◆ Action item: Restate each of the lines below word for word and drop every picture.

◆ Raw data:
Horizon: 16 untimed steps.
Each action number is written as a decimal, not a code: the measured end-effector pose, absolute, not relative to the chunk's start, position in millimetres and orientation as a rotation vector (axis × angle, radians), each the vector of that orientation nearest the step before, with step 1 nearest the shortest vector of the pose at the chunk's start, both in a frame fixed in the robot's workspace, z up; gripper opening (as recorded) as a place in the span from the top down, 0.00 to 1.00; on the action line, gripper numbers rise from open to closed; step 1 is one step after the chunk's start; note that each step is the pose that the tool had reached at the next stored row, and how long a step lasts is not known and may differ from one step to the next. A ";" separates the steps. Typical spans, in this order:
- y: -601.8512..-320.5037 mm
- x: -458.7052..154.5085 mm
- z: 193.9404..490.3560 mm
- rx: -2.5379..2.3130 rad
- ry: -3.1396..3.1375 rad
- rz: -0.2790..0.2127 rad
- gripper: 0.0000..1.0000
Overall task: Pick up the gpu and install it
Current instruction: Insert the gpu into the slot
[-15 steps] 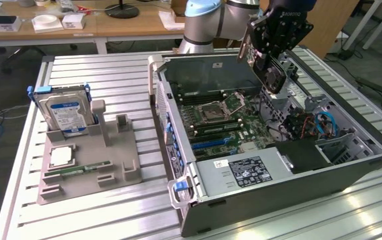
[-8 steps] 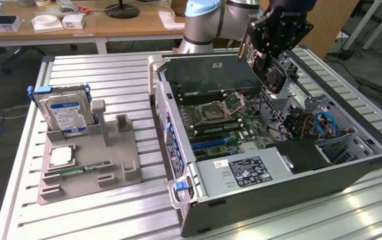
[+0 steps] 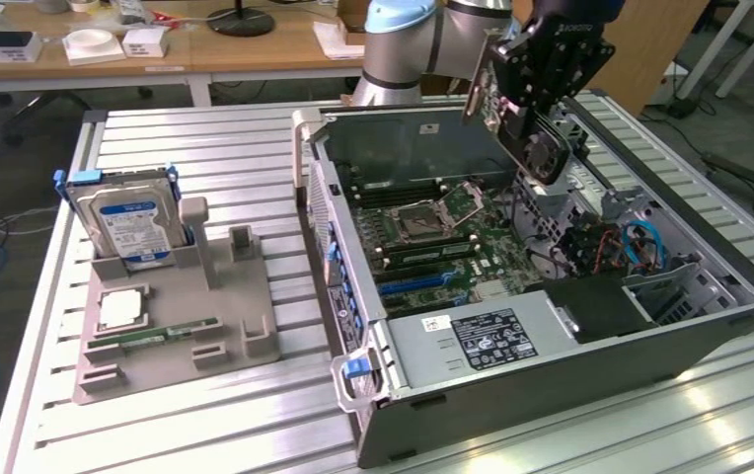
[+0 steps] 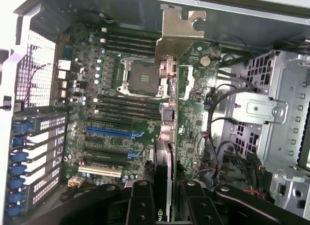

◆ Answer area:
Horizon: 16 untimed steps.
Each action number is written as a decimal, not a code: the measured end-effector pose, absolute, not relative to the chunk's start, position in millimetres and orientation as a rotation vector (axis × angle, radians), each the vector of that orientation nearest the step before, with step 1 nearest the shortest vector of the pose at the chunk's start, both in a frame fixed in the robot's workspace, z up; gripper opening (as recorded) as a place in the span from the top down, 0.00 to 1.00; on the action line, gripper numbers rise from open to closed; step 1 is one step after the chunk's start; note that each step is the pose that the tool had reached at the next stored row, and how long a step lasts is not known and may differ from one step to the next. A ";" separates the steps. Typical spans, in this order:
- y: -601.8512..-320.5037 mm
- x: -458.7052..154.5085 mm
- z: 193.9404..490.3560 mm
- rx: -2.5379..2.3130 rad
- ry: -3.1396..3.1375 rad
- rz: -0.2790..0.2127 rad
- gripper: 0.0000..1.0000
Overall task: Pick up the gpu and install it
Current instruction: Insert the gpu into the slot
[-15 steps] 
[-8 steps] 
[+0 steps] 
[+0 steps] 

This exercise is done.